Posted on: January 14, 2022

A key concept in psychology is understanding personality and individual differences. This includes the complex relationship between personality and behaviour, the effects of personality disorders, and broader societal issues relating to individual differences in personality. 

So integral to psychology is the idea of personality and individual difference that there is a book of the same name by Hans Eysenck as well as a peer-reviewed academic journal (founded by Eysenck) with the title. Personality and Individual Differences is the official journal of the International Society for the Study of Individual Differences and is published sixteen times a year by Elsevier. There are also numerous textbooks, which expand upon the subject including Personality, Individual Differences and Intelligence by Day, Macaskill, and Maltby, published by Pearson.

Differential psychology looks at the ways in which individuals’ behaviour creates personality differences and the processes that underlie it. The variability in this differentiation can include metrics like personality, motivation, intelligence, emotional intelligence, interests, values, self-concept, self-efficacy, and self-esteem. From this grew Eysenck’s model of individual differences.

Hans Eysenck’s model of individual differences

Often referred to as “the father of psychology”, Hans Eysenck is credited by many for bringing psychology into the scientific sphere, but also into the public sphere. Interestingly, his theories of personality were originally based on the Greek physician Galen’s four temperaments: sanguine, choleric, melancholic, and phlegmatic. This approach doesn’t feel that scientific, but Eysenck built his research upon an empirical foundation and ran numerous experiments to test his theories. These tests and his interest in how to measure behavioural traits contributed considerably to the field of psychometrics.

Eysenck proposed that each individual has a range of characteristics that remain stable over time, but that each person’s nervous system defines what these characteristics are. Although Eysenck took sociocultural influences and social psychology into consideration, he believed that physiological and genetic make-up dictated the function of the nervous system and consequently was responsible for personality traits.
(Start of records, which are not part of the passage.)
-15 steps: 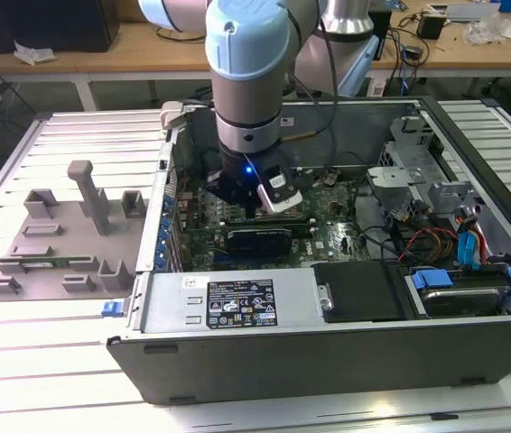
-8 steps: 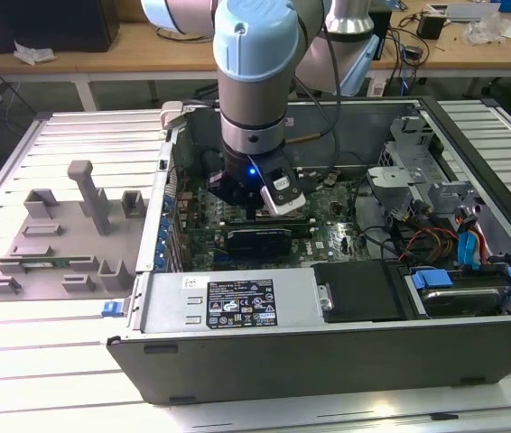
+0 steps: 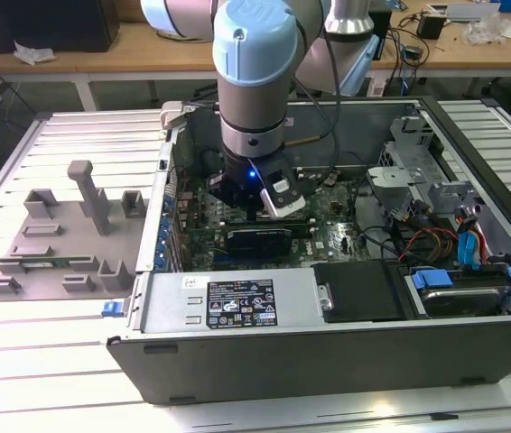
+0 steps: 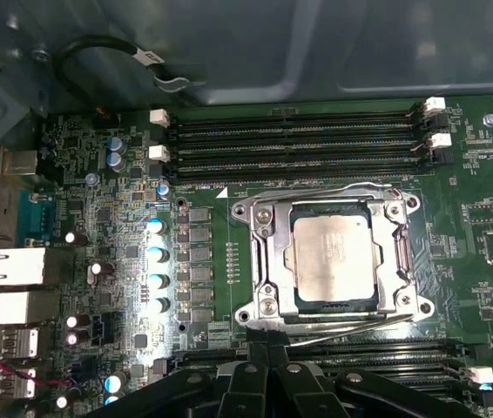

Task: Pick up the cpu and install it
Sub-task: 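Install the second cpu locking lever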

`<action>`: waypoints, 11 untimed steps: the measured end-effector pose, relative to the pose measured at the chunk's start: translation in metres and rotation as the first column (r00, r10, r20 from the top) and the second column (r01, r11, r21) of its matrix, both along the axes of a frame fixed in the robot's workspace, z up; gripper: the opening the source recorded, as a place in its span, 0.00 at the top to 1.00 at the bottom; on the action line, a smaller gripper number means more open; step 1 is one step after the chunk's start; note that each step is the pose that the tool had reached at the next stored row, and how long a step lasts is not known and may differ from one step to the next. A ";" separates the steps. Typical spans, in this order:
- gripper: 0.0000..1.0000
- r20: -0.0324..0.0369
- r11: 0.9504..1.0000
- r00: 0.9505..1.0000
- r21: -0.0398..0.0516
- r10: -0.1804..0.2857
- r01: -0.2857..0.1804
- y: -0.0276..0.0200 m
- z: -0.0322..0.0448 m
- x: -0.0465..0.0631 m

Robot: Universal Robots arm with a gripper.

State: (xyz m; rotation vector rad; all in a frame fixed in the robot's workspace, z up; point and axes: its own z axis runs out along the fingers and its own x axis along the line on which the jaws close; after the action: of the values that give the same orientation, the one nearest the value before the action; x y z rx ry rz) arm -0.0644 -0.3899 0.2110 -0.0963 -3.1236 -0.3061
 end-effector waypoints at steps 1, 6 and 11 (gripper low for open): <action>0.89 0.001 1.000 1.000 0.000 0.000 0.000 -0.0004 -0.0003 0.000; 0.89 0.010 1.000 1.000 0.012 0.000 0.000 -0.0027 -0.0012 -0.001; 0.89 0.022 0.999 1.000 0.037 0.000 0.000 -0.0032 -0.0031 -0.002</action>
State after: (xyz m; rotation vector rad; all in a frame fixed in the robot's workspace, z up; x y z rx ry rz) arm -0.0666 -0.3930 0.2078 -0.0936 -3.1381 -0.3667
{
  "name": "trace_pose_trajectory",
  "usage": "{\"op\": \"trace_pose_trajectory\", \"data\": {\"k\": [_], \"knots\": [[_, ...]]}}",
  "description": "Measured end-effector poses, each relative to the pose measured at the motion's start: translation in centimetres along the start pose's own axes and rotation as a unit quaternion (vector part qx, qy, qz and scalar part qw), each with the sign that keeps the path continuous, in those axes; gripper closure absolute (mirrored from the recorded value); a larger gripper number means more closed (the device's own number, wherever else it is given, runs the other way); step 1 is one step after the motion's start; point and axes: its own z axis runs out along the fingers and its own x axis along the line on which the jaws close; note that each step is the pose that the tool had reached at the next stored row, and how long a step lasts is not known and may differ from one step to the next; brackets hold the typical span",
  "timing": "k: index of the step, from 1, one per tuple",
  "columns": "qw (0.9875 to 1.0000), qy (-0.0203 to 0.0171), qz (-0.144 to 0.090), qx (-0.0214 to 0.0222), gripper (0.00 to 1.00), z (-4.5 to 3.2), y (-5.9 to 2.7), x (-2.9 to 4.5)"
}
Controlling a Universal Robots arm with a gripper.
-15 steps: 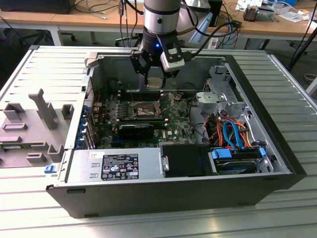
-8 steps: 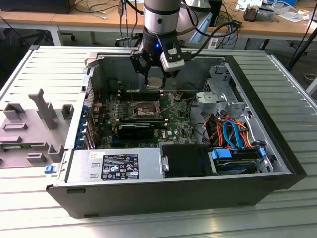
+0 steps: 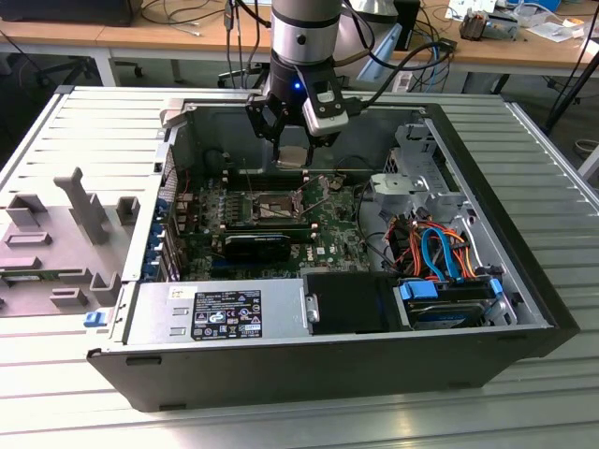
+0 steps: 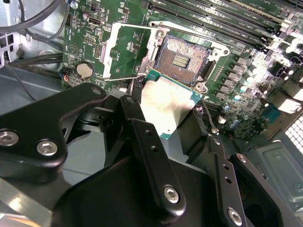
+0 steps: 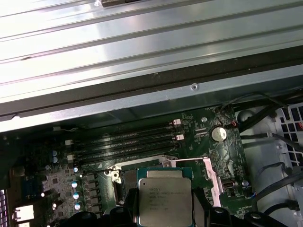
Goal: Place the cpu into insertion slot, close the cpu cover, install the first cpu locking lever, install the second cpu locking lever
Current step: 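Place the cpu into insertion slot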
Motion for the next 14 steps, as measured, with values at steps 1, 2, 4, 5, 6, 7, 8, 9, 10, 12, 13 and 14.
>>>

His work focused on three key dimensions of the personality:

  • Extraversion-Introversion: Traits considered within this scale include sociability, impulsiveness, vitality, exploration, dynamism, dominance, and dogmatism.
  • Neuroticism: This dimension considers traits such as instability, irrationality, anxiety, emotiveness, guilt, low self-esteem, and shyness.
  • Psychoticism: This includes traits such as egocentrism, aggression, cruelty, coldness, and difficulty feeling empathy.

These dimensions and the study of individual differences provided the basis for much of our understanding of personality types in psychology, but Eysenck is not without his detractors. 

In 2019, many of Eysenck’s studies came under scrutiny for suspected data manipulation. The studies were with regard to personality-providing predictors for health, and specifically, links with cancer and cardiovascular disease. The idea that an optimistic personality has more chance of surviving cancer is one that has some influence in society, and Anthony Pelosi, whose critique instigated further inquiry, is pursuing a fuller investigation. 

Eysenck’s work still has a high impact factor; for example, a highly criticised 2008 meta-analysis reporting a link between stress and cancer, included reference to two questionable Eysenck papers. According to Google Scholar, this meta-analysis has been cited 966 times to date.

As our knowledge of the nervous system grows, so does our understanding of the effect of biochemistry upon personality. Equally, our knowledge of genetics is still developing and changing, sometimes overlapping with research in neuroscience. It’s currently estimated that 20 to 60 percent of temperament is determined by genetics and the rest is down to environment. So, the determinants of personality are a mixture of nature and nurture.  

The Five-Factor Model

The Five-Factor Model (FFM) is sometimes referred to as the Big Five and it elaborated on Eysenck’s three-factor theory (amongst others), which many began to feel was potentially limiting in scope. Today, it is generally believed that there are five primary factors of personality and FFM is the most widely accepted personality theory by psychologists. 

Rather than presenting binary polarities in personality, each of the Big Five represents a continuum of personality traits:

  • Openness (imagination, feelings, actions, ideas)
  • Conscientiousness (competence, self-discipline, thoughtfulness, goal-driven)
  • Extroversion (sociability, assertiveness, emotional expression)
  • Agreeableness (cooperative, trustworthy, good-natured)
  • Neuroticism (tendency towards unstable emotions)

The acronym OCEAN is an easy way to remember the Big Five. Each represents a spectrum which could contain various levels of the trait. For example, agreeableness may express itself as someone being trusting, altruistic, compliant, modest, sympathetic, empathetic, unsympathetic, stubborn, belittling of others, demanding, uncaring of others’ feelings, or sceptical. This represents a wide range of personality rather than simply classing an individual as being at a positive or negative end of a spectrum.

A study in 2012 by Soto and John tried to establish developmental changes for the Big Five traits. They found that agreeableness and conscientiousness increased with age. Decreases are seen in openness to experience and neuroticism from teenage years to middle adulthood. Soto and John came to the conclusion that there were more significant trends relating to specific facets of the traits (such as adventurousness and depression) rather than the traits as a whole.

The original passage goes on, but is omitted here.